Flattered, but vaguely apprehensive, Berel followed Shapiro to the delectable locality known as Tin Pan Alley, and into the inner shrine of one of the many song houses to be found there.
“Maizie!” cried Shapiro to a vaudeville starwho had been waiting none too patiently for his return. “I’ve found an honest-to-God poet!”
He introduced Berel, who blushed like a shy young girl.
“So you’re a poet?” said Maizie.
Her eyes were pools of dancing lights as she laughed, aware of her effect on the transfixed youth. Berel stared in dazzled wonder at the sudden apparition of loveliness, of joy, of life. Soft, feminine perfume enveloped his senses. Like a narcotic, it stole over him. It was the first time he had ever been touched by the seductive lure of woman.
Shapiro sat down at a piano, and his hands brought from the tortured instrument a smashing medley of syncopated tunes.
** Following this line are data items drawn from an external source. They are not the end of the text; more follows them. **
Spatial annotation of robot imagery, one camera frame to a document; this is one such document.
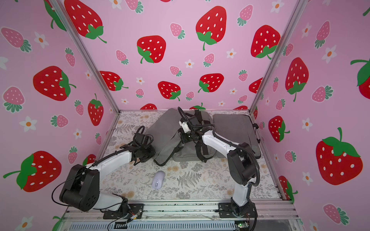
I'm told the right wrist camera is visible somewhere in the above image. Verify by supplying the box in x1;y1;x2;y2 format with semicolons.
179;115;196;133

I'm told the aluminium frame post left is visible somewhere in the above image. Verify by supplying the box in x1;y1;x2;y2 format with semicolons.
51;0;120;114

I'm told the black thin cable left arm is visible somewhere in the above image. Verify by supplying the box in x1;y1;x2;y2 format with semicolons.
51;173;125;211

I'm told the grey backpack with black straps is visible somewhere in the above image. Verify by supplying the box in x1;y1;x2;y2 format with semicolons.
146;108;222;166

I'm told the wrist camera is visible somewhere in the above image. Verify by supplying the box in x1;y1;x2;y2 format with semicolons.
179;115;196;133
133;133;154;149

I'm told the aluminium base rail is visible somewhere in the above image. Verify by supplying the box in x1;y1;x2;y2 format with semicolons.
56;199;305;231

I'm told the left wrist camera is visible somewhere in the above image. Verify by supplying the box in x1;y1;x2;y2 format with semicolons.
133;133;154;149

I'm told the grey laptop sleeve bag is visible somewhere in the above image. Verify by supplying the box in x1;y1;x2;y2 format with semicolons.
213;114;262;159

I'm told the aluminium frame post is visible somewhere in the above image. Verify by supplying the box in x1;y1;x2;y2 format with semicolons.
249;0;308;115
51;0;120;114

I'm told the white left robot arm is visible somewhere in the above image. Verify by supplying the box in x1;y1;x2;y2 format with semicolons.
59;145;155;215

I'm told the aluminium frame post right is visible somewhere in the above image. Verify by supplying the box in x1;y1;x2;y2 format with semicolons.
249;0;308;115

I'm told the lilac computer mouse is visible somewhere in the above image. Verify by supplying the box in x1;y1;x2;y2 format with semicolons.
152;170;165;190

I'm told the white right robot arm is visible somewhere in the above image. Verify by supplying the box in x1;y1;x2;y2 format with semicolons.
179;128;261;217

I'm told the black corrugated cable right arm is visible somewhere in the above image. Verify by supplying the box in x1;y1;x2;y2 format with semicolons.
202;124;261;188

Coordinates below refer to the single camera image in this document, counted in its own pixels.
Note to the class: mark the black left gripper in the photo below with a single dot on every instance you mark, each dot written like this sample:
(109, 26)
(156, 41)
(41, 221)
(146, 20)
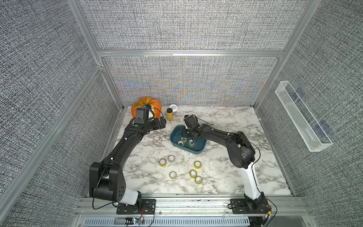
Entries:
(157, 126)

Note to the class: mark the teal storage box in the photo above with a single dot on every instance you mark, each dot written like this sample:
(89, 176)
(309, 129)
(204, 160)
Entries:
(176, 136)

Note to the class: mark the grey clear tape roll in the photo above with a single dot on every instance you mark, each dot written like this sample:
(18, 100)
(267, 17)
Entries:
(171, 158)

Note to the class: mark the yellow tape roll bottom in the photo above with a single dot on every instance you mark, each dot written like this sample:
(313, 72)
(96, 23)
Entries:
(198, 180)

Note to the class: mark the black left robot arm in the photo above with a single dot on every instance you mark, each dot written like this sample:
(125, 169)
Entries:
(106, 178)

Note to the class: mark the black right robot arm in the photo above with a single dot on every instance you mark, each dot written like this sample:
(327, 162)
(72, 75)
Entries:
(240, 151)

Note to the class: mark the yellow jar black lid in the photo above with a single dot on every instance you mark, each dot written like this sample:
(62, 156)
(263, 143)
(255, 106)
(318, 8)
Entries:
(170, 114)

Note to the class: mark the white lidded jar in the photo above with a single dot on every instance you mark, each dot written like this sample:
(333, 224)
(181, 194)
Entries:
(174, 108)

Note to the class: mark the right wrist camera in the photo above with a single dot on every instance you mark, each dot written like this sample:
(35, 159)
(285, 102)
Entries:
(191, 121)

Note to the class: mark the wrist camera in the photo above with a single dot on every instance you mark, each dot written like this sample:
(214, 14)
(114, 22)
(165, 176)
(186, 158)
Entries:
(144, 114)
(191, 121)

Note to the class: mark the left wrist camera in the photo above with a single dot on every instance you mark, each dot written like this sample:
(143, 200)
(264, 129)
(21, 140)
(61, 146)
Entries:
(144, 114)

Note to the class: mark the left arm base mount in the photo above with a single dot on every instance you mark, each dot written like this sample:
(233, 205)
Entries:
(145, 206)

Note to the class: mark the aluminium frame rails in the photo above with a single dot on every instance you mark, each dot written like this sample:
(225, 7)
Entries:
(69, 67)

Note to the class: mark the clear acrylic wall shelf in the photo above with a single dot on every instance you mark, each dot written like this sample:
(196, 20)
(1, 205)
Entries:
(310, 130)
“This needs lyric stuff with a heartbeat in it,” he flung over his shoulder; “and you have just the dope.”
His eyes met Maizie’s significantly, and then veered almost imperceptibly in the direction of Berel.
“Go ahead, kid—vamp him! We’ve got to have him,” was the message they conveyed to her.
Maizie put her hand prettily on the youth’s arm.
“With an air like that, and the right lines—oh, boy, I’d flood Broadway with tears!”
Berel stood bewildered under the spell of her showy beauty. Unconsciously his hand went to his pocket, where lay his precious verses.
“I—I can’t change my lines for the mob,” he stammered.
But Maizie’s little hand crept down his arm until it, too, reached his pocket, while her face was raised alluringly to his.
“Let’s see it, Mr. Poet—do, please!”
Suddenly, with a triumphant ripple of laughter, she snatched the pages and glanced rapidly through the song. Then, with her highly manicured fingers, she grasped the lapels of Berel’s coat, her eyes dancing with a coquettish little twinkle.
“It’s wonderful!” she flattered. “Just give me the chance to put it over, and all the skirts from here to Denver will be singing it!”
Shapiro placed himself in front of Berel and said with businesslike directness:
“I’ll advance you two hundred bucks on this song, if you’ll put a kick in it.”
Two hundred dollars! The suddenness of the overwhelming offer left Berel stunned and speechless.
“Money—ach, money! To get a breath of release from want!” he thought. “Just a few weeks away from Hanneh Breineh’s cursing and swearing! A chance to be quiet and alone—a place where I can have a little beauty!”
Shapiro, through narrowed lids, watched the struggle that was going on in the boy. He called for his secretary.
“Write out a contract,” he ordered. “Words by Berel Pinsky—my melody.”
Then he turned to the poet, who stood nervously biting his lips.
“If this song goes over, it’ll mean a big piece of change for you. You get a cent and a half on every copy. A hit sometimes goes a million copies. Figure it out for yourself. I’m not counting the mechanical end of it—phonograph records—pianola rolls—hurdy-gurdies.”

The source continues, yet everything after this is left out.